The process of writing continually teaches the author new lessons. It also reiterates the wisdom behind old ones. The truth of that statement has been proved to me yet again as I write the final chapters of my latest DCI Jack Harris novel for my publisher The Book Folks.
I have found myself struggling with pulling together the threads of the story. I know where I want the story to go but have struggled with some of the crucial scenes. The solution – the age-old lesson I refer to above – was to give the characters their heads, let them talk, type what they say and tidy it up later.
The result in this case was that some characters assumed greater prominence, which meant going back to earlier sections of the book to strengthen the plot and their part in it. The narrative had much better coherence, as a result.
Good dialogue lifts a story, bad dialogue wrecks it. However, it’s vital to remember that writing dialogue isn’t about replicating a real-life conversation. It’s about giving an impression of it.
The role of the writer is to select what’s important and it is worth mentioning here some of the key rules, especially if you are an aspiring writer in the early stages of learning your craft.
In real life we repeat ourselves. Not so in fictional dialogue. Yes, it must sound like real people speaking but without the elements of conversation that slow it down. With dialogue in stories, you need to cut day-to-day conversation that is extraneous. Instead, focus on the core of each conversation. If it doesn’t reveal anything about the character or the plot, you need to question its right to be on the page.

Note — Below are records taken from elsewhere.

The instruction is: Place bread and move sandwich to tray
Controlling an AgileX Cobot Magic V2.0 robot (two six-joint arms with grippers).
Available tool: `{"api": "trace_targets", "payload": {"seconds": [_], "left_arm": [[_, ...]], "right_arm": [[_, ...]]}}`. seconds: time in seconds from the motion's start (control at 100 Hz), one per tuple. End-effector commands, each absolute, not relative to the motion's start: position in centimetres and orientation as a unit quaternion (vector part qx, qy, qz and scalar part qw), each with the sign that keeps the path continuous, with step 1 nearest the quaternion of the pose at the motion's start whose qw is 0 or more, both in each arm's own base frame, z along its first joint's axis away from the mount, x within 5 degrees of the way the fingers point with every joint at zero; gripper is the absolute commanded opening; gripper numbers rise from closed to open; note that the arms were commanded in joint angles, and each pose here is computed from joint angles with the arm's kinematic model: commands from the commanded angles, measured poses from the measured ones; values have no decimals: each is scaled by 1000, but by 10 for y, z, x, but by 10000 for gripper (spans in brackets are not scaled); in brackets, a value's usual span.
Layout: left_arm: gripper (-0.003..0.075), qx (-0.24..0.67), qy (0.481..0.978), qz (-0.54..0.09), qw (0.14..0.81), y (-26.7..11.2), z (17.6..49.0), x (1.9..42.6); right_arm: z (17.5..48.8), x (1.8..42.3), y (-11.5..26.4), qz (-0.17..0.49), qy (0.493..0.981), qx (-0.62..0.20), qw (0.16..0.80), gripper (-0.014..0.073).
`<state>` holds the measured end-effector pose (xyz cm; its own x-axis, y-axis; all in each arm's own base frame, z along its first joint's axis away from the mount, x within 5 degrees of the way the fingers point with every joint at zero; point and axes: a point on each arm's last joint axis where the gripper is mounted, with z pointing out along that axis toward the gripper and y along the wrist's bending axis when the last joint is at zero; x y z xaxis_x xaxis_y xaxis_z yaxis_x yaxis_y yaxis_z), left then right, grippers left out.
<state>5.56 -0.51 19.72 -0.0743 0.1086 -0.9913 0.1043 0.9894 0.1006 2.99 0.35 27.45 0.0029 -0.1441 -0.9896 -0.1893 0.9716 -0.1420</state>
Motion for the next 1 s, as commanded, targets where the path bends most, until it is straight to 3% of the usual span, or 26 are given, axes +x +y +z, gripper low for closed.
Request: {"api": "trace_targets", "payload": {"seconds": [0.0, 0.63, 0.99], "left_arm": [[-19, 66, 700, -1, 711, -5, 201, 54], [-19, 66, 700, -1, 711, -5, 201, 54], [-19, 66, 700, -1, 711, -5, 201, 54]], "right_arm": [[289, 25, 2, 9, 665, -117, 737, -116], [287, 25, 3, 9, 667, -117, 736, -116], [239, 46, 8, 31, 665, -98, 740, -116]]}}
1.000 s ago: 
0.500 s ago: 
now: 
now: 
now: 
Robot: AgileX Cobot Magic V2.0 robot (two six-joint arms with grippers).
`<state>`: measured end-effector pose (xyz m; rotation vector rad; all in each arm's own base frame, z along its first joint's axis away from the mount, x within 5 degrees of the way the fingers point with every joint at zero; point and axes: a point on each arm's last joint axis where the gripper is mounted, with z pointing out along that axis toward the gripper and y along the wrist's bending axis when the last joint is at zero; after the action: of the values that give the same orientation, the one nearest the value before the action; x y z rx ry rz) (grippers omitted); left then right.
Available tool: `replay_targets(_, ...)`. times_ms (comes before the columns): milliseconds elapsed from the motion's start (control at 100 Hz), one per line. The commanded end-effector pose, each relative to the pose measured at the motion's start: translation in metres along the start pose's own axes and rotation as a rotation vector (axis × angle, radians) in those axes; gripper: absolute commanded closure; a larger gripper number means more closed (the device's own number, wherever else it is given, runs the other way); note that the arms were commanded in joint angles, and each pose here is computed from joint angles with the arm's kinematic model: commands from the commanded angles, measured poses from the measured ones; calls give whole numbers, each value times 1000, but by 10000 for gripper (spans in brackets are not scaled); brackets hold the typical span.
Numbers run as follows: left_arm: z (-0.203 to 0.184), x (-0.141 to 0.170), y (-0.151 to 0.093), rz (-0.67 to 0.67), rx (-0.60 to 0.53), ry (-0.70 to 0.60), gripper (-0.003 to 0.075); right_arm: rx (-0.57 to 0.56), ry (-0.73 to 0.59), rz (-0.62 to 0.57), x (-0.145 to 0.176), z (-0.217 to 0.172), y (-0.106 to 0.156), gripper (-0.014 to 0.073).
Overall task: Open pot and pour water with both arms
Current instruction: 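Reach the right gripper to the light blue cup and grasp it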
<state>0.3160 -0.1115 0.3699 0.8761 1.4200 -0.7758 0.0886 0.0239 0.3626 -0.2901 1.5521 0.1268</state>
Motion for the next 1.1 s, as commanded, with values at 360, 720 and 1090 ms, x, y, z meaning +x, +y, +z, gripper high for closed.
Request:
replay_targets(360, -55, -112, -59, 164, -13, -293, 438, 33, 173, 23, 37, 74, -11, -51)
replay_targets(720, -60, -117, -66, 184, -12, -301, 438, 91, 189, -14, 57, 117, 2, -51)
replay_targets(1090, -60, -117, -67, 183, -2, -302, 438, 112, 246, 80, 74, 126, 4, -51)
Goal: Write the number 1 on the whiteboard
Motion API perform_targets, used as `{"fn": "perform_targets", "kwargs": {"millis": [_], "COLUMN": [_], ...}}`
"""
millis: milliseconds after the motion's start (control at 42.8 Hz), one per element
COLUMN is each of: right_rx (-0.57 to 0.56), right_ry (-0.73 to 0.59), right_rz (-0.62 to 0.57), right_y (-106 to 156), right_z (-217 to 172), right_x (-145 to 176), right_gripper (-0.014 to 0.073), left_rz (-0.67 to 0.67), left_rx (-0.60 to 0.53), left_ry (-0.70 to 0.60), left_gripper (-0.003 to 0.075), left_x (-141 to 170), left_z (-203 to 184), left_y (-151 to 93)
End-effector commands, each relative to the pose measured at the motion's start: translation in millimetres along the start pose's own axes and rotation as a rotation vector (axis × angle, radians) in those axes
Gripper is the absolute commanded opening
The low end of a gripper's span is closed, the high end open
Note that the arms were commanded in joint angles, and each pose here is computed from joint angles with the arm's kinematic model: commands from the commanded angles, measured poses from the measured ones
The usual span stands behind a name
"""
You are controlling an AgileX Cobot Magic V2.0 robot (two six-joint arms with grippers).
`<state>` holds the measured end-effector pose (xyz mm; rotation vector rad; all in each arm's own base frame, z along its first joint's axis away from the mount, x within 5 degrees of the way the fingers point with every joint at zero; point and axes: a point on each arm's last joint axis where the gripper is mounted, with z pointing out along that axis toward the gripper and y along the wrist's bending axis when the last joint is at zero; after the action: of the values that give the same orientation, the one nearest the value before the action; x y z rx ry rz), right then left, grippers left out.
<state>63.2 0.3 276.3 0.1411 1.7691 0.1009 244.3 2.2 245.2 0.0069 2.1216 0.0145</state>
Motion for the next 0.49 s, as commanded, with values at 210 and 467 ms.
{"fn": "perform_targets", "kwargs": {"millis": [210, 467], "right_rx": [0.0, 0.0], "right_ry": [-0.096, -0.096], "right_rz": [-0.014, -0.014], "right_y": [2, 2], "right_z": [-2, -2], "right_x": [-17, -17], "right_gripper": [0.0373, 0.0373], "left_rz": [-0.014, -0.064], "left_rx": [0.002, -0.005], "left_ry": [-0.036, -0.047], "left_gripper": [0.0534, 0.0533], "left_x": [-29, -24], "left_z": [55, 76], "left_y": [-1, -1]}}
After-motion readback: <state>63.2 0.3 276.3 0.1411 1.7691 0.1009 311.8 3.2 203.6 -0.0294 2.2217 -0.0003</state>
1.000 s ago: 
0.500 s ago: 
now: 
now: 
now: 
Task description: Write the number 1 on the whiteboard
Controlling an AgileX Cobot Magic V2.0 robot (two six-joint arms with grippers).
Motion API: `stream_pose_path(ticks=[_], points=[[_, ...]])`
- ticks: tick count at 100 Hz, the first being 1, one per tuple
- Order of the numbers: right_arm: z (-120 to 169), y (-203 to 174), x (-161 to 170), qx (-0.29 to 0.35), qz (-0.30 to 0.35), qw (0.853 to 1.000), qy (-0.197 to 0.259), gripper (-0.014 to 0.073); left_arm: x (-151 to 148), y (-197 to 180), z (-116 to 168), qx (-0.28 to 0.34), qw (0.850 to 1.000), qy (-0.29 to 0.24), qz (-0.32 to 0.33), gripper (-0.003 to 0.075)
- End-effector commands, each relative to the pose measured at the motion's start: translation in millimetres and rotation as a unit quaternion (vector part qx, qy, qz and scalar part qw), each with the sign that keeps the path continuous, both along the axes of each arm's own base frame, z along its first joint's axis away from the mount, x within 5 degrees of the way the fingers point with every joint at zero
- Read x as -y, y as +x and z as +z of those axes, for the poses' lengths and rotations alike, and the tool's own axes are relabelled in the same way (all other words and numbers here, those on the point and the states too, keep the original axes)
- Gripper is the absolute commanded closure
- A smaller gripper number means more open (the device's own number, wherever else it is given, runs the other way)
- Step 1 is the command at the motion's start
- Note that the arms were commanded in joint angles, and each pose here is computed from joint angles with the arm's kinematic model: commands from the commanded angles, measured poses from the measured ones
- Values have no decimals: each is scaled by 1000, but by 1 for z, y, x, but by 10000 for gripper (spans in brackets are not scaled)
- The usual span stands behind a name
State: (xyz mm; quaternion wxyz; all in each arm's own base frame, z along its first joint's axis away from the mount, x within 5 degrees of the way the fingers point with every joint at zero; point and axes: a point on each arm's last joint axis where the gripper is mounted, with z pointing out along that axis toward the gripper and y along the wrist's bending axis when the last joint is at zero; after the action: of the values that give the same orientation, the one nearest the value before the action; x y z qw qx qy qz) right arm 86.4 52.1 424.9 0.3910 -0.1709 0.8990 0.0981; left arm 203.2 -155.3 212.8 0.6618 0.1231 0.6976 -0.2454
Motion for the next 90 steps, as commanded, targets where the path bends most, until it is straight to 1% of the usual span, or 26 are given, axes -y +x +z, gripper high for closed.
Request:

We tend to talk in short, sharp snaps of dialogue so a writer should aim to get rid of most of the social niceties. Don’t remove them completely because you still want conversations to sound natural, but remember that dialogue in novels needs to cut to the chase a lot quicker than in real-life. A character may well think that it ‘looks like it might rain’ but do really they need half a page to say it?
We assume a lot. If you are talking about a relative, we tend not to say ‘How’s your sister, Barbara?’ We tend to say ‘How’s your sister?’ If there’s more than one sister, we tend to say ‘How’s Barbara?’ Getting it wrong can give such a bad impression of a story. As an example, there’s a line in one of the Pirates of the Caribbean movies when Jack Sparrow asks the character played by Jennifer Lopez ‘how’s your father, Blackbeard?’ Both characters know that Blackbeard is the father and as a result the impression is of a writer shoehorning a bit of plot information in without thinking how natural or otherwise it sounds. ‘How’s your father?’ will suffice.
Good writers do not cram detail into dialogue. We say ‘I’ll meet you by the bus stop’, not ‘I’ll meet you by the bus stop on Green Road, by the corner shop, opposite the park gates, next to the bins’. Good writers find other ways to drop in important information or decide that the colour of the gates isn’t actually important anyway.
Good writers inject energy into dialogue. They make their characters do things while they talk - make the tea, hang up the washing, overtake a lorry on the motorway etc, all of which gives the conversation context and injects life.
It’s a good idea to give the characters conflicting goals. One of them wants one thing from a conversation, the other wants something else. Even if it doesn’t end in a shouting match, the underlying tension will keep the readers turning those pages.
Dialogue should drive the story forward. Every line should do a job. Ask yourself, will the story still make sense if a passage of dialogue is removed? If so, hit delete.
Don’t have characters all sounding the same – give them distinct voices so that the reader can instinctively tell them apart.
Tackle these challenges and your dialogue will work.